Adamlar şarjörleri bitene kadar parmaklarını silahlarının tetiğinden çekmediler; hepsinin mermisi bittiğindeyse minibüs delik deşik olmuş durumdaydı artık. Kısa bir süre sessizlik oldu, bir anlık korkuyla ateş açan militanlardan biri dönüp hala ürkek bir biçimde ''Peki ya mallar?'' diye sordu. Diğeri ise az önce ne olduğunu kavramaya çalışır bir biçimde etrafına bakıyordu.
''Endişelenmeniz gereken şey mallara ne olduğu değil.''
Smith, üzerinden dumanlar tüten minibüsten yeleğini silerek indi. Karşılarında bir anda dev cüssesi ve elinde otomatik tüfeğiyle az önce delik deşik ettikleri minibüsten inen bu askeri görünce militanlar bir an ne yapacaklarını bilemediler. İçlerinden biri titreyen bir sesle ''Nasıl?'' diye sordu, diğeri ise ateş etmek için silahının boşalmış şarjörünü zorluyordu hala. Dev cüsseli asker kafasını hafifçe eğip gaddarca gülümsedi.
''Hayat garip değil mi?''
-----
''Jean, şu an merdivenlerden bulunduğum binanın ilk katına çıkıyorum. İleride benim için eğlenceli bir şeyler olacağını söyle lütfen.''
''Çıkacağın koridorun başında bir güvenlik görevlisi var. Kapıya vardığında haber ver, destek çağırmamaları için ona görünmeden geçmen gerek.'' dedi Smith’in kablosuz kulaklığından gelen kadın sesi.
''Eğlenceden kastım bu değildi.'' diye cevap verdi Smith alaycı bir biçimde. Bu arada merdivenlerin yukarısındaki beyaz kapıyı da görmüştü.
''Ciddi ol 19. Zamanın kısıtlı.''
Adam kapıyı yavaşça açıp ilerideki uzun koridora baktı. Güvenlik görevlisi koridorun en başında bir sandalyede uyuklamakla meşguldü.
''7. kata çıkmak için asansörü kullan. Oradan merdivenlere geçeceksin ve 8. katın başında özel güvenliği geçmen gerekecek.''
Smith silahını omzuna asılı olan askısında sallanmaya bırakıp yavaşça asansöre ilerledi. ''Depodakiler gibi değillerdir umarım.'' Asansör’ün bir ‘bink’ sesiyle gelmesine kadar geçen sürede hiçbir ses oluşmamasını da, söylediği şeyin Jean’i kızdırdığı olarak yorumlayıp gülümsedi. Boş asansöre binip yedinci kata vardığında Jean tekrar konuştu:
''Sekizinci kattan yukarı çıktığında geldiğini biliyor olacaklar. Dikkatli ol ve hedefe kaçması için gerekli süreyi vermemeye dikkat et.''
''Bu işi neden ordunun halletmediğini söylemişler miydi bize?'' diye sordu Smith merdivenleri üçer üçer çıkarken, fakat Jean cevap vermedi. Sekizinci katın başına geldiğinde takım elbiseli bir güvenlik görevlisi durmasını işaret etti. Smith gülümsedi, karşısındaki adam bir an ona bakakaldı ve sonunda kafasını çevirip az ilerideki güvenlik odasına doğru bağırmayı akıl ettiğinde çoktan sesini kesecek olan şiddetli bir yumruğu midesine yemişti bile. Odadan, ellerinde hafif makineli silahlarla bir anda 3 görevli daha çıktı ve silahlarını yukarı doğru tuttuğu yumruğunun üzerinde baygın bir adam olan Smith’e doğrulttular.

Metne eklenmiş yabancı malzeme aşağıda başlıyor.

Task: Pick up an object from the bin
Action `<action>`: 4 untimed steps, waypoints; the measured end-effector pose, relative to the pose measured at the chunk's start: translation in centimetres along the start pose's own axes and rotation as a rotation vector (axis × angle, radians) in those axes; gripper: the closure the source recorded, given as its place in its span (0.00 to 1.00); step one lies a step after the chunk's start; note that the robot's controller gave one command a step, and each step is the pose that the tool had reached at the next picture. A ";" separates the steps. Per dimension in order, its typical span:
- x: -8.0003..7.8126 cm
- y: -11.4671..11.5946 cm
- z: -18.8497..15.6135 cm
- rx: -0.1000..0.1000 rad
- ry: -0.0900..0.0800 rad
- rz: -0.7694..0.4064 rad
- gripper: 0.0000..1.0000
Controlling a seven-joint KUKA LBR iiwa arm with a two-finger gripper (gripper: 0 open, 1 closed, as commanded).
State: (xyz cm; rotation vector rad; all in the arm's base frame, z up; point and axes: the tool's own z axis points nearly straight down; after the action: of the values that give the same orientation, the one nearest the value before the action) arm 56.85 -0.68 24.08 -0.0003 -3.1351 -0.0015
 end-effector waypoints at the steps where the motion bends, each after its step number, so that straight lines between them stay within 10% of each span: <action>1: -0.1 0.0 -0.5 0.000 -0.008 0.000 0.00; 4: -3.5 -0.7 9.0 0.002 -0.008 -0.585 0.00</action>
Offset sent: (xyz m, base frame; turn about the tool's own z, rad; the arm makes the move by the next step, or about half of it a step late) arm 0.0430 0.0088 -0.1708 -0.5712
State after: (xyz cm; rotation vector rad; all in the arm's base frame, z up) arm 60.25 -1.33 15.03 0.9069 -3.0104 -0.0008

''Dur ve indir onu!'' diye bağırdı bir tanesi üzerindeki şaşkınlığı atınca. Smith, elinin üzerindeki bedenin bütün karın boşluğunu kaplayan dev yumruğunu açtı ve adamı düşmeye bıraktı. Kendinden geçmiş adamın bedeni yere düşerken sağ elinin yanında sallanan makineli tüfeğine hızlıca uzandı ve üzerine kendisinden hemen önce ateş açmaya başlayan adamları teker kurşunla vurdu. Adamlar hareketsiz biçimde yere düştüklerinde silahını gene sallanmaya bıraktı ve sağ kolunun yüzeyinde saplı kalmış bir kurşunu iki parmağıyla tutarak çıkartıp cesetlerin üzerinden atlayarak ilerlemeye devam etti.